Artificial Intelligence, Knowledge Discovery and Integrated Platforms for Materials Research
Strong support for the integration of chemistry, materials science, and engineering with AI methodologies came from a proposal of a Materials Research Platform, produced by a team of 40 experts in various areas (Aykol et al., 2019). These experts identified the following 16 requirements for a useful platform: Adaptive systems—active-learning and beyond; Automation of experiments; Automation of simulations; Collaboration; Data ingestion and sharing; Integration; Knowledge discovery; Machine learning for experiments; Machine learning for simulations; Multi-fidelity and uncertainty quantification; Reproducibility and provenance; Scale bridging; Simulation tools; Software infrastructure; Text mining and natural language processing; Visualization.

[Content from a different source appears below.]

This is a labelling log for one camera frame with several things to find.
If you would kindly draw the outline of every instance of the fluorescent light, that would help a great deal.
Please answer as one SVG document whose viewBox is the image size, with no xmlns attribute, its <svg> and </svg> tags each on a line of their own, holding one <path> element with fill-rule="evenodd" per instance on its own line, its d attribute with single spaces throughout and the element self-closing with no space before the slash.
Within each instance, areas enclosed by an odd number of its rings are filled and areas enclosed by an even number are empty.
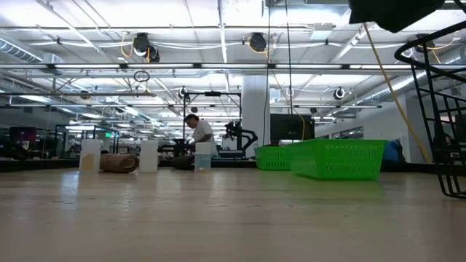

The requirements have been conceptually organised into three interrelated themes, which are illustrated in Figure 2: 1) data and knowledge assets, 2) automation of science, and 3) integrative approaches. Despite the varied nomenclature, one may fit these requirements and themes within two big movements, viz. Big Data and NLP. Within the framework of the Big Data movement, they are basically related to the methods for acquiring, curating and analysing data (experimental, theoretical, and simulations), whereas strategies for knowledge management and intelligent search are typical of NLP.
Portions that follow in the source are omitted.